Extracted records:
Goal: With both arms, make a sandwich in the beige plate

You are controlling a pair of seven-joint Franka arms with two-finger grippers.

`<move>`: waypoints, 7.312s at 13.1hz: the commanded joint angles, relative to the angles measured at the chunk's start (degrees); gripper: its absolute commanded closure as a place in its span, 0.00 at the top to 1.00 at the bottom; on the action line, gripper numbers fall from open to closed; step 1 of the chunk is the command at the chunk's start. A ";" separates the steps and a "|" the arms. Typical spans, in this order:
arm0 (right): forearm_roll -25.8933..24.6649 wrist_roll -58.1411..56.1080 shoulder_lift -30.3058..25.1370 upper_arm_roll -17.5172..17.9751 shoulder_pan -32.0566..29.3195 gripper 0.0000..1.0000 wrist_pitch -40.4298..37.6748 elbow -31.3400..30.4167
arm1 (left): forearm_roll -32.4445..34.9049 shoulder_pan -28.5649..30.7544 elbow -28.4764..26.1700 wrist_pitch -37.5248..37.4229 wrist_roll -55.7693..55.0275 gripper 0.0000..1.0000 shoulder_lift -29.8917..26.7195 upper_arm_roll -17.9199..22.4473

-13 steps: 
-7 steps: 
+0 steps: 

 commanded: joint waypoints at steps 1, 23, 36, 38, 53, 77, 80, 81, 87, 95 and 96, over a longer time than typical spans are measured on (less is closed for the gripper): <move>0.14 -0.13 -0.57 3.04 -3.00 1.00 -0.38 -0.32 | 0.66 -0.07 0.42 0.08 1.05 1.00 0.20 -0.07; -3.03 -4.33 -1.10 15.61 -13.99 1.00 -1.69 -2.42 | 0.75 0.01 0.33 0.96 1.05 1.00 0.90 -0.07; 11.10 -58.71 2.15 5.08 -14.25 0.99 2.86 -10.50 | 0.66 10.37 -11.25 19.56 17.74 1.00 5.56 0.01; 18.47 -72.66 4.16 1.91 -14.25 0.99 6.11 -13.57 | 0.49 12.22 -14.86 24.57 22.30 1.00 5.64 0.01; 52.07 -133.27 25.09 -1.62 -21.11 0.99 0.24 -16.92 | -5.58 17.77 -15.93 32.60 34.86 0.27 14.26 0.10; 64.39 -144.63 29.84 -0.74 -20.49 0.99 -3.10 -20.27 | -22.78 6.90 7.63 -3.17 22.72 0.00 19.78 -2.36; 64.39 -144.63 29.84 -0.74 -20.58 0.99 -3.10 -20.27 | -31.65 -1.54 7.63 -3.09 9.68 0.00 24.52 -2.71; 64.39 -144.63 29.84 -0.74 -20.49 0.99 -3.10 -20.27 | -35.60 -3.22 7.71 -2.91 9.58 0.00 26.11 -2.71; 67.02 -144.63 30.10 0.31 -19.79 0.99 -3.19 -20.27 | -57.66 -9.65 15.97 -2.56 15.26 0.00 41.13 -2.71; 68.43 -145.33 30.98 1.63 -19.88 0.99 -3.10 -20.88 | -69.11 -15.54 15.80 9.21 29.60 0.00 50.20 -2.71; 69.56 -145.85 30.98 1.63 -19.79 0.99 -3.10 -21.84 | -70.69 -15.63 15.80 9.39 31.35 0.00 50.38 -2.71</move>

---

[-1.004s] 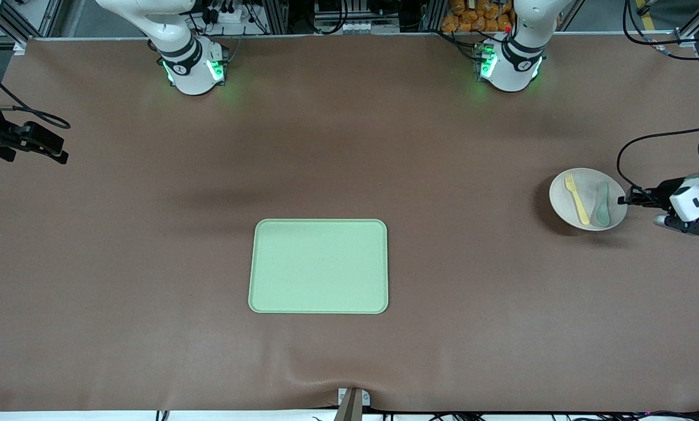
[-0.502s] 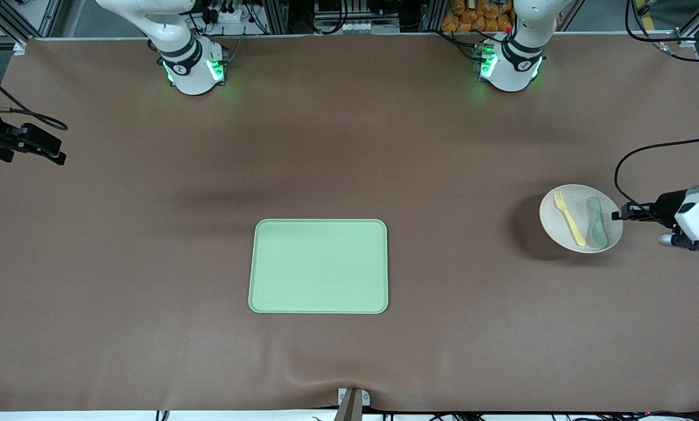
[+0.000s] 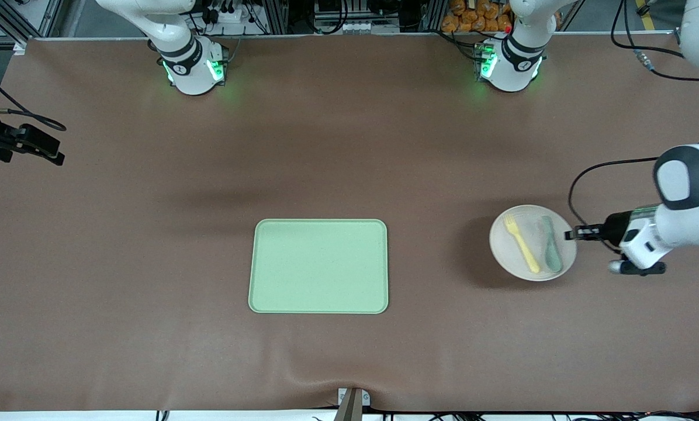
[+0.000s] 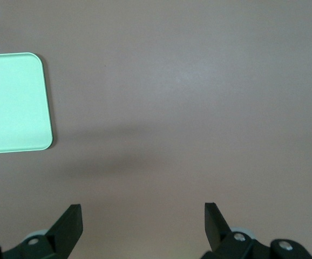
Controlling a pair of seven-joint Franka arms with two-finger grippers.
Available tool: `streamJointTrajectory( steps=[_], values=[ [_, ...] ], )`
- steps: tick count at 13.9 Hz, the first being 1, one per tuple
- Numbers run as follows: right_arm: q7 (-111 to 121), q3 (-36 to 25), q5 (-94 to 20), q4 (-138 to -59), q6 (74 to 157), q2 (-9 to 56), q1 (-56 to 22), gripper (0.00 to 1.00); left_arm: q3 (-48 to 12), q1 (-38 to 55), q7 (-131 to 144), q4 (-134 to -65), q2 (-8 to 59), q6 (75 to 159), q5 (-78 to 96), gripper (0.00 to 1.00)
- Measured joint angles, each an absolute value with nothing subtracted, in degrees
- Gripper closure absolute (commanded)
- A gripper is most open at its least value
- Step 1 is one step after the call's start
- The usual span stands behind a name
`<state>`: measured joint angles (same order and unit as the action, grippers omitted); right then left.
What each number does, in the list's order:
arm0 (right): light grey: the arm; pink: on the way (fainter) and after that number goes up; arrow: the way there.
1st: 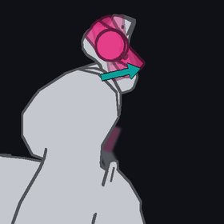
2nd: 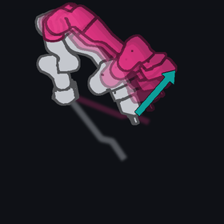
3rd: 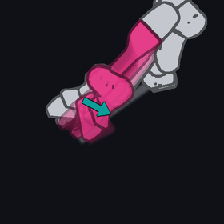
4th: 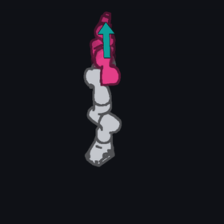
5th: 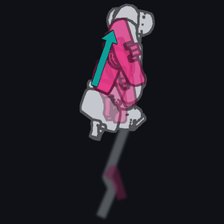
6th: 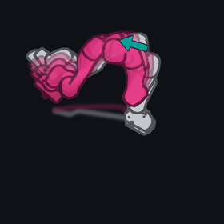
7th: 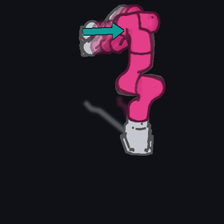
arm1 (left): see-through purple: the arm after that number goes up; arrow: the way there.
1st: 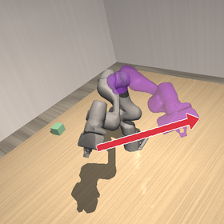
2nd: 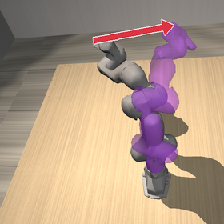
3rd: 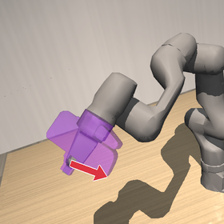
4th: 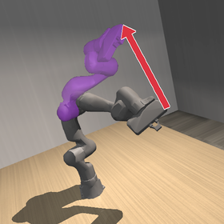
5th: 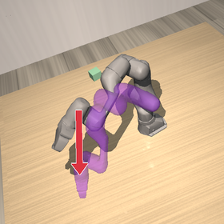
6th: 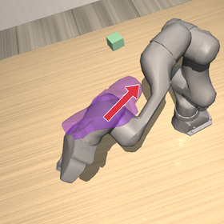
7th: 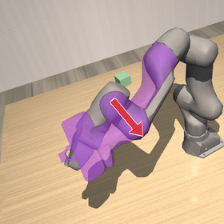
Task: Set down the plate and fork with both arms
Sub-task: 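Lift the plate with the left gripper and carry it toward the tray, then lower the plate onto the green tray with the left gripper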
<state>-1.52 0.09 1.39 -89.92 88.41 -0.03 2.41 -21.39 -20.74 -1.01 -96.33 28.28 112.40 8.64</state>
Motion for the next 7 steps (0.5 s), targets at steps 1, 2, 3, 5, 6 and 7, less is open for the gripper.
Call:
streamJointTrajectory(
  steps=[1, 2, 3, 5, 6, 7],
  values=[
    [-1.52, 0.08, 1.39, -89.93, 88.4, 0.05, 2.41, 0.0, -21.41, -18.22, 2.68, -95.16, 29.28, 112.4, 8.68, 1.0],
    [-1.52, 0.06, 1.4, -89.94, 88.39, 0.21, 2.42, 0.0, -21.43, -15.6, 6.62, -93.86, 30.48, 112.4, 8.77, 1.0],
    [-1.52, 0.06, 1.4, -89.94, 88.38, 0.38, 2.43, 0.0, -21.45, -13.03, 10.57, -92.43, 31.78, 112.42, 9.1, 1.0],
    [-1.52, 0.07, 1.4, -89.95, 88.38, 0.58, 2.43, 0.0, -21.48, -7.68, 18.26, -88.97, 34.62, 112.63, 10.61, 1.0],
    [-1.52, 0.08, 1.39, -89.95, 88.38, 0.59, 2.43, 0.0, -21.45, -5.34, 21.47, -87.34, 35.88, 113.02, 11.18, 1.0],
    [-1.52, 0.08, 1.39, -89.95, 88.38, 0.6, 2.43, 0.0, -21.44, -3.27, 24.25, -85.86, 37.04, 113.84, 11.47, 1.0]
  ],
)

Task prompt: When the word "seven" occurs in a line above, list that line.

Response to the exercise:
You are controlling a pair of seven-joint Franka arms with two-finger grippers.
Controlling a pair of seven-joint Franka arms with two-finger grippers.

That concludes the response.